Work to complete:
Reproduce word for word, from the entries below, the line with "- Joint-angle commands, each", the line with "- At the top", and every line between them, and nothing more.
### Data provided ###
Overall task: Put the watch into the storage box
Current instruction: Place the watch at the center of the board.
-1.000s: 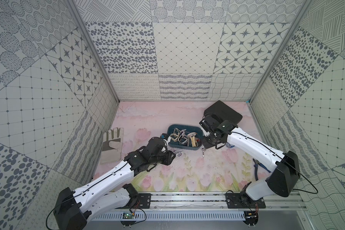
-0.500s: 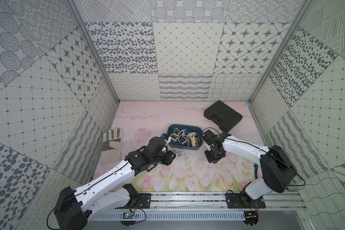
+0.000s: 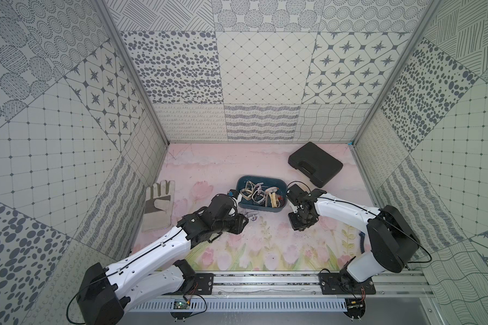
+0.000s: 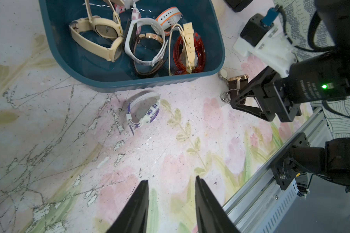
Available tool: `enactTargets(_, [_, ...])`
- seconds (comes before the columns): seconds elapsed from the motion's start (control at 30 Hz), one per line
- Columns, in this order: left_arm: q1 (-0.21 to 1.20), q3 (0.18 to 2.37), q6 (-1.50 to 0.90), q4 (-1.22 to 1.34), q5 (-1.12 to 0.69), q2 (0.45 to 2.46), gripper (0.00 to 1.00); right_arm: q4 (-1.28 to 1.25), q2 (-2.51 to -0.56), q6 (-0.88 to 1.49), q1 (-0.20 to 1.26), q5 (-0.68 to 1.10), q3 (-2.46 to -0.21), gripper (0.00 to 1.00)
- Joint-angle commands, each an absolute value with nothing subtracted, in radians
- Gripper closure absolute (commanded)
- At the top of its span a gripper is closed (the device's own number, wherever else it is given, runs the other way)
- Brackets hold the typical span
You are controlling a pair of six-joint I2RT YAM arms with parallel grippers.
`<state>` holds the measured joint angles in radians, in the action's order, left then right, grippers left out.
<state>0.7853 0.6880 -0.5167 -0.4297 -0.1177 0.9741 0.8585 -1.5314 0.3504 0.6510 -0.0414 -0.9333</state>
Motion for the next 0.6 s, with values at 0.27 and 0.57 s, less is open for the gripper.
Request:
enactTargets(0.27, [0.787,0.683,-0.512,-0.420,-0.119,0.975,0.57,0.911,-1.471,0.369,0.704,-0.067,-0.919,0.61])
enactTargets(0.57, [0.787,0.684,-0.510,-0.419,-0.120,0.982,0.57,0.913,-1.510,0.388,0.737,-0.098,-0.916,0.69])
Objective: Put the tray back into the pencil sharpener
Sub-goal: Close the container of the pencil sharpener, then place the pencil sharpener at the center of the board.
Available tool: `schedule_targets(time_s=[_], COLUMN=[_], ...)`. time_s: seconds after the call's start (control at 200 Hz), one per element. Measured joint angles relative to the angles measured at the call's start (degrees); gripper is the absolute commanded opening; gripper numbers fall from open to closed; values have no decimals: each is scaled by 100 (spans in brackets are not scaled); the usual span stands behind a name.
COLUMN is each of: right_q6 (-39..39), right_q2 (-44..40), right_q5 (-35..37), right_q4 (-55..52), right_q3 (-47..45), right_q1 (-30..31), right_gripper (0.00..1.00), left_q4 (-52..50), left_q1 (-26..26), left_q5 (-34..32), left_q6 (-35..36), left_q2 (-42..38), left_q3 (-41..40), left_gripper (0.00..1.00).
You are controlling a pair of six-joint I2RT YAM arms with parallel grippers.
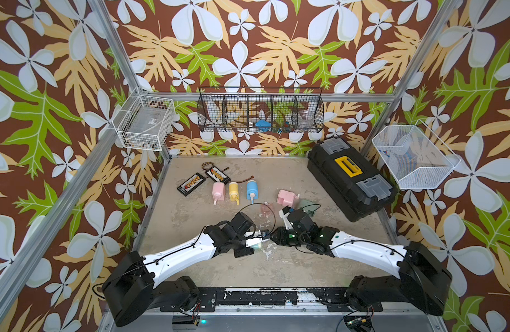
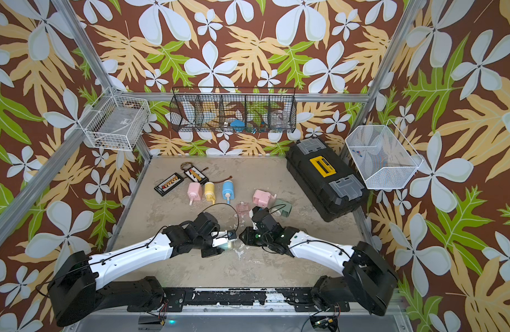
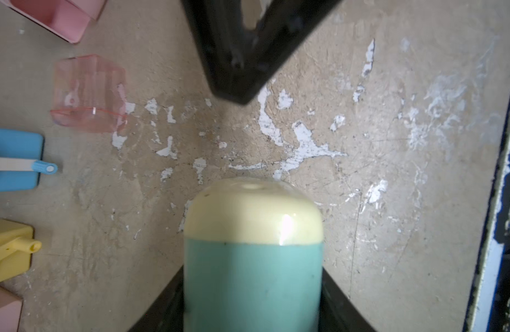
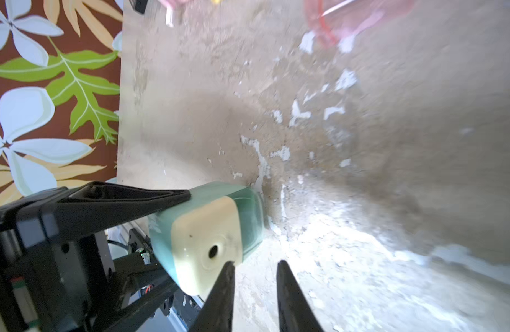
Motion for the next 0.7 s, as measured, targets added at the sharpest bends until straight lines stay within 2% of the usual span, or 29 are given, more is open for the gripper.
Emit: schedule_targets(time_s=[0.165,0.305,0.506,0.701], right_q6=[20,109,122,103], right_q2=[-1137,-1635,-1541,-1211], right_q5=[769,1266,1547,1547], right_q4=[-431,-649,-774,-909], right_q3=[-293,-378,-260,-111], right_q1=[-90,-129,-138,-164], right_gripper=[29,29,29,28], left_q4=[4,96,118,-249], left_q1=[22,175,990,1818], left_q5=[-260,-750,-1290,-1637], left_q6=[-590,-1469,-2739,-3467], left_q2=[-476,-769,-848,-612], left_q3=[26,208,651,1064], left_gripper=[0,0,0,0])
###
Solution to this task:
- Joint-angle commands, each an absolute value with nothing subtracted, in radians
- Gripper closure absolute (commanded)
- At the top of its span a gripper is closed (the device's own number, wherever else it is given, runs the other way)

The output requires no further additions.